As horrifying as his earlier behavior had been, and as menacing as his threats to repaint his walls with Odysseus’ blood may sound, this speech is nevertheless given in the context of a much more deeply humanizing emotion: Polyphemus’ solicitous concern for his ram. He knows these animals, and evinces a tender regard for their well-being even in the midst of his own suffering. Indeed, this affectionate concern for his ram serves as a stark counterpoint to the actions of Odysseus, who throughout the poem shows no apparent serious regard for his companions. At no point in the poem does Odysseus show any outward emotional attachment to his men, and it is notable that even in his own tale of his sufferings, the loss of his men is primarily framed as something which happened to him. Polyphemus is thus portrayed as being, despite his monstrous qualities, a more compassionate figure than Odysseus.
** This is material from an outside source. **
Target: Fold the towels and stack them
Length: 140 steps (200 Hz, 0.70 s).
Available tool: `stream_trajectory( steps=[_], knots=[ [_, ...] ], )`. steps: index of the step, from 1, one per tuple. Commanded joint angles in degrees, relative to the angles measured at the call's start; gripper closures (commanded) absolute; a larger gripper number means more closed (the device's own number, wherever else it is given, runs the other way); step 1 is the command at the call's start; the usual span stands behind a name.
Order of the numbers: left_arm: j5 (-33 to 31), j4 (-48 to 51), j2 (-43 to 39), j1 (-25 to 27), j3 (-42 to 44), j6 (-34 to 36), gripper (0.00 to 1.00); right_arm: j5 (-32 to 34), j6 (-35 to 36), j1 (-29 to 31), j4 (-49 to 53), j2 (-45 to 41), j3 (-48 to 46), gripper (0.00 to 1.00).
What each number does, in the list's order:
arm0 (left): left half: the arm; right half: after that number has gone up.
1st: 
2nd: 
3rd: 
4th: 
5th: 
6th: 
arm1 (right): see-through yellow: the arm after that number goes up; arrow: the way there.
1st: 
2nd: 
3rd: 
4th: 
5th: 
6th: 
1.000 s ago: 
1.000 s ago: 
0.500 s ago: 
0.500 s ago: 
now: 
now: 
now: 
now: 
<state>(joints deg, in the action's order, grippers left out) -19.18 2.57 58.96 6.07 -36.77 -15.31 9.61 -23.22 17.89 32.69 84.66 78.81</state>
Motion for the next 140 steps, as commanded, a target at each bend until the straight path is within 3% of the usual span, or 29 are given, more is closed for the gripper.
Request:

Yet, putting Odyssean knavery aside, I think that the lines in the Aeneid reflect a very close reading of the Odyssey. Polyphemus tells his ram that murdering Odysseus would alleviate the sufferings in his heart (κὰδ δέ κ᾽ ἐμὸν κῆρ λωφήσειε κακῶν), but once the ram has left the cave, he is deprived of his chance at attaining this relief. Consequently, it is literally true that his flocks are now his only comfort. So, while it may appear that the phrase “that was his one pleasure, his one solace in his suffering” (ea sola voluptas solamenque mali) is included simply to heighten the pathos of the scene and underscore the humanity of even a monster like Polyphemus, it turns out that this brilliant psychological conceit is deeply rooted in a few lines of Homer.